Extracting and scoring class-instance pairs
Invented by Marius Pasca
Assigned to Google
US Patent 8,452,763
Granted May 28, 2013
Filed: March 19, 2010

Abstract

Methods, systems, and apparatus, including computer programs encoded on computer storage media, for extracting and scoring class-instance pairs. One method includes applying extraction patterns to document text to derive class-instance pairs, determining a frequency score and a diversity score for each distinct class-instance pair, and determining a pair score for each class-instance pair from the frequency score and the diversity score.

Another method includes applying extraction patterns to document text to derive candidate class-instance pairs, determining, for each distinct candidate class-instance pair, a number of distinct phrases from which the distinct candidate class-instance pair was derived, and determining a pair score for each distinct candidate class-instance pair from the number of distinct phrases from which the candidate class-instance pair was extracted.

Google’s recent Hummingbird update is aimed at examining long and complex queries and returning search results for those queries that don’t necessarily rely upon matching all the words within those queries.

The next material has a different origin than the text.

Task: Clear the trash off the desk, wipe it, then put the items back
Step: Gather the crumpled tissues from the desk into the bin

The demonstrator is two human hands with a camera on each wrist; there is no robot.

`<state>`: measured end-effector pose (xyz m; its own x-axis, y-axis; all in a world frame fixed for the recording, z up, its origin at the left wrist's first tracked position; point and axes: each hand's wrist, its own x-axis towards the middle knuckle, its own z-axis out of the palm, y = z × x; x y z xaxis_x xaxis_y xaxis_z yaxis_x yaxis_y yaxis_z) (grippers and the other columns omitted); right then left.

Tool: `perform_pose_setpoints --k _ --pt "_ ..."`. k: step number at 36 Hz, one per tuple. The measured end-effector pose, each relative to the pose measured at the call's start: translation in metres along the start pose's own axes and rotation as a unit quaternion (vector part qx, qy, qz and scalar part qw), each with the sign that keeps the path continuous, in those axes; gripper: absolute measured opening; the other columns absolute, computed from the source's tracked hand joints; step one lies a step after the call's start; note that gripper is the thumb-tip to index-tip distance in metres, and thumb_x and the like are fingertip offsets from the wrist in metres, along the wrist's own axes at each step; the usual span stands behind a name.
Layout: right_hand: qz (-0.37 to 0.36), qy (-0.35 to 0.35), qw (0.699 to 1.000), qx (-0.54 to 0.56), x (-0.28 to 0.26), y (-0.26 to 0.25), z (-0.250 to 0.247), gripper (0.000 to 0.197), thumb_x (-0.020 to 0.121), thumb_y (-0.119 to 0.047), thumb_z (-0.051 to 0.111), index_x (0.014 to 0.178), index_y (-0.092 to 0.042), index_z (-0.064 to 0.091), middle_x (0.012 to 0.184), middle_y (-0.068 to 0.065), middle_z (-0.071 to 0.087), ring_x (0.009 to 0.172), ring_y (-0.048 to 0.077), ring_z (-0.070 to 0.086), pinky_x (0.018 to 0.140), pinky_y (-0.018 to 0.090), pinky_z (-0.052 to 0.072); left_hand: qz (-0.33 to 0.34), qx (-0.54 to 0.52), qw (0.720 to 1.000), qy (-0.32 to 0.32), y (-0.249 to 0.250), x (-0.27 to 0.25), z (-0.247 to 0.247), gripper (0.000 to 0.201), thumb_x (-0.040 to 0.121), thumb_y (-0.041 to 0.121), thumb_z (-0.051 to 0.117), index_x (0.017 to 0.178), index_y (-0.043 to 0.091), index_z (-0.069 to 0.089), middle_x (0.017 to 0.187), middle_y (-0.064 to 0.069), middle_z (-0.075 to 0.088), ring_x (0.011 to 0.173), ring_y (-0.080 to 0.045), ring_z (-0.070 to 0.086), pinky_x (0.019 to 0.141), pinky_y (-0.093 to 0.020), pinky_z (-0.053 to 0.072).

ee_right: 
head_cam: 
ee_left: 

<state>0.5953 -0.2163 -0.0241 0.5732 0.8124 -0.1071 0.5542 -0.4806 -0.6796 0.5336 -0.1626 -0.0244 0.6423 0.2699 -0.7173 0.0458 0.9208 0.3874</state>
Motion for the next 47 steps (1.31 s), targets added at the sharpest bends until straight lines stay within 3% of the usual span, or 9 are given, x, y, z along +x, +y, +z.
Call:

The focus of the paper and patent is on finding patterns in data that is mined from web pages by looking for relationships between words in “class-instance” pairs. As the patent tells us:

A class-instance pair is made up of a class name corresponding to a name of an entity class and an instance name corresponding to an instance of the entity class. The instance of the entity class has an “is-a” relationship with the entity class; in other words, the instance of the entity class is an example of the entity class. An example class-instance pair is the pair (food, pizza), because pizza is a food.

By better understanding that “Pizza is a food”, it makes it easier for Google to understand what is meant by “pizza” when it appears in a query or on a web page, and to match up queries and Web pages that both include that class instance pair. Much like knowing that “Smthr Burr SC” is a menu item that I may or may not have ordered at Taco Bell, makes it easier for me to know that what was meant by the abbreviation is “Smothered Burrito, Shredded Chicken”. Yes, that’s what I ordered.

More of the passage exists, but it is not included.